**WORK ITEM**
Copy the whole listing below exactly.

**GIVEN DATA**
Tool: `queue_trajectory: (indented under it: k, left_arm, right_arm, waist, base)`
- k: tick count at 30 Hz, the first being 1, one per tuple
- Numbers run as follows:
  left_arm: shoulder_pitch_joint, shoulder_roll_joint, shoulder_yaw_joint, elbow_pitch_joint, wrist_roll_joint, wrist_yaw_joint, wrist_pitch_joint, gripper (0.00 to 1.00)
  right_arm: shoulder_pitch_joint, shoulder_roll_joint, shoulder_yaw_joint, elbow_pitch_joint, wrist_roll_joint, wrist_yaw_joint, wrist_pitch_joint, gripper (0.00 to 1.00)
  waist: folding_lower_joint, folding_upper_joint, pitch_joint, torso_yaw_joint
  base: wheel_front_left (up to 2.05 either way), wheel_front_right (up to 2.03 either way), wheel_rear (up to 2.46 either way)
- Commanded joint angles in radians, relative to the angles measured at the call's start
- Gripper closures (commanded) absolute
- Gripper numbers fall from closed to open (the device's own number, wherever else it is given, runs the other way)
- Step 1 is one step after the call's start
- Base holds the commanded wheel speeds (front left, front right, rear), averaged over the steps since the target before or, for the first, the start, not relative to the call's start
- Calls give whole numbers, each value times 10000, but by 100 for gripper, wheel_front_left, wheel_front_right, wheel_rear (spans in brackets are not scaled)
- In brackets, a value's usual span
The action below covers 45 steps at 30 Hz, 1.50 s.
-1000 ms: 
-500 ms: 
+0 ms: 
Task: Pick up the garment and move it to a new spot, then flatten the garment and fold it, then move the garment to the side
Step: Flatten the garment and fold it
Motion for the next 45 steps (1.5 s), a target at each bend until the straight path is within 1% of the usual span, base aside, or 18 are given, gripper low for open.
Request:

**EXERCISE OUTPUT**
Tool: `queue_trajectory: (indented under it: k, left_arm, right_arm, waist, base)`
- k: tick count at 30 Hz, the first being 1, one per tuple
- Numbers run as follows:
  left_arm: shoulder_pitch_joint, shoulder_roll_joint, shoulder_yaw_joint, elbow_pitch_joint, wrist_roll_joint, wrist_yaw_joint, wrist_pitch_joint, gripper (0.00 to 1.00)
  right_arm: shoulder_pitch_joint, shoulder_roll_joint, shoulder_yaw_joint, elbow_pitch_joint, wrist_roll_joint, wrist_yaw_joint, wrist_pitch_joint, gripper (0.00 to 1.00)
  waist: folding_lower_joint, folding_upper_joint, pitch_joint, torso_yaw_joint
  base: wheel_front_left (up to 2.05 either way), wheel_front_right (up to 2.03 either way), wheel_rear (up to 2.46 either way)
- Commanded joint angles in radians, relative to the angles measured at the call's start
- Gripper closures (commanded) absolute
- Gripper numbers fall from closed to open (the device's own number, wherever else it is given, runs the other way)
- Step 1 is one step after the call's start
- Base holds the commanded wheel speeds (front left, front right, rear), averaged over the steps since the target before or, for the first, the start, not relative to the call's start
- Calls give whole numbers, each value times 10000, but by 100 for gripper, wheel_front_left, wheel_front_right, wheel_rear (spans in brackets are not scaled)
- In brackets, a value's usual span
The action below covers 45 steps at 30 Hz, 1.50 s.
-1000 ms: 
-500 ms: 
+0 ms: 
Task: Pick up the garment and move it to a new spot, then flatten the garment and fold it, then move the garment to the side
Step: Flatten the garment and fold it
Motion for the next 45 steps (1.5 s), a target at each bend until the straight path is within 1% of the usual span, base aside, or 18 are given, gripper low for open.
Request:

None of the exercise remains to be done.